Submarine Cable Faults Cause Internet Connectivity Issues in South Africa and East Africa

Internet connectivity in South Africa and several East African countries has been significantly impacted by submarine cable faults off the East coast of Africa.

According to Ben Roberts, Group CTIO at Liquid Intelligent Technologies, all subsea capacity between East Africa and South Africa is currently offline. While South African users have reported poor Netflix performance and issues with other online services, Roberts stated that Internet services to East Africa have been severely impaired.

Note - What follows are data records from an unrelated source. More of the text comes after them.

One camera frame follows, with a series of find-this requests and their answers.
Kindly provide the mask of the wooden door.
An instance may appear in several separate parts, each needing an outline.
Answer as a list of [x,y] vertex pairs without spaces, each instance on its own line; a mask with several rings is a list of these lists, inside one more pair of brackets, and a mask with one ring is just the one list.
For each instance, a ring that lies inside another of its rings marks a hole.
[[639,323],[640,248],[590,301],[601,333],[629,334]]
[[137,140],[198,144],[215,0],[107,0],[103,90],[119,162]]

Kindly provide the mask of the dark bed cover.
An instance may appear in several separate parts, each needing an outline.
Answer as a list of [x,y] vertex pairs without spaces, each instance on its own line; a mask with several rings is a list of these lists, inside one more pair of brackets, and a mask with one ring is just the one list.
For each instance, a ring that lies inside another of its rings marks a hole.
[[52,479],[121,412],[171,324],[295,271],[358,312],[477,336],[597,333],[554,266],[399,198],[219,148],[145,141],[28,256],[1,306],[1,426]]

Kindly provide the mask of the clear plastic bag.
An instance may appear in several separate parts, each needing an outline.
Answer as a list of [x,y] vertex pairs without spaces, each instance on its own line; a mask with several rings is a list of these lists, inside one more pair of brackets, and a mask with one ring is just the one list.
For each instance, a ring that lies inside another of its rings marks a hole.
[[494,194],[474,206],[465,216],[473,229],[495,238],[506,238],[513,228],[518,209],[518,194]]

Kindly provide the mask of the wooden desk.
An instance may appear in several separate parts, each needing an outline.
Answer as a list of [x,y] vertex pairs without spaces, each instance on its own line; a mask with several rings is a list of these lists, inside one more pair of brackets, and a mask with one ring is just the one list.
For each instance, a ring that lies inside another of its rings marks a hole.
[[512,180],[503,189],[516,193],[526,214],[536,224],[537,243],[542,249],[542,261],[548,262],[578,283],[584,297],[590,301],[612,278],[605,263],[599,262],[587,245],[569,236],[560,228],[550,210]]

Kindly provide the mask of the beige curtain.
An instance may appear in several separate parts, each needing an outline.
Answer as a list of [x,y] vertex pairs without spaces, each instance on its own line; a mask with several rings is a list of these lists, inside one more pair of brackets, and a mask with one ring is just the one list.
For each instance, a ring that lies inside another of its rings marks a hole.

The EASSy (East African Submarine Cable System) and Seacom cables, both crucial for carrying the region’s voice, data, video, and internet traffic, have experienced confirmed faults. The EASSy cable, spanning 10,000km, connects countries in Eastern Africa to the rest of the world, while Seacom offers fibre-optic pairs from Mtunzini, South Africa, to Marseille, France.

Roberts ruled out sabotage, stating that the simultaneous failure of both cables was an unfortunate coincidence. He also mentioned that a triple cable cut in the Red Sea, impacting Seacom, EIG, and AAE1, remains unrepaired. These cables were likely damaged by a ship’s anchor after it was attacked by Houthi rebels.

Since around 17:00, South African Internet users have been reporting issues with various online services, according to Downdetector. NAPAfrica, a major Internet exchange point, also showed a significant dip in traffic around the same time.

Netblocks, an Internet observatory, reported that network data shows a disruption to internet connectivity in and around multiple East African countries, attributing the incident to failures affecting the Seacom and EASSy subsea cable systems.

Tanzania’s minister of information, communication, and IT released a statement confirming that the disruptions are caused by cable faults between Mozambique and South Africa. Cloudflare added that the faults on EASSy and Seacom cables are impacting Internet connectivity to Tanzania, Malawi, Mozambique, and Madagascar, with traffic dropping between 30% and 75% in affected countries.

This outage follows the recent repair of a quadruple cable break in West Africa off the coast of Côte d’Ivoire near Abidjan, which disrupted traffic between South Africa and Europe. The faults, which occurred on 14 March, impacted the West Africa Cable System (WACS), Sat-3, Africa Coast to Europe (ACE), and MainOne cables. According to MainOne, the breaks were caused by a submarine landslide. Repairs to the affected cables were completed between early April and 10 May 2024.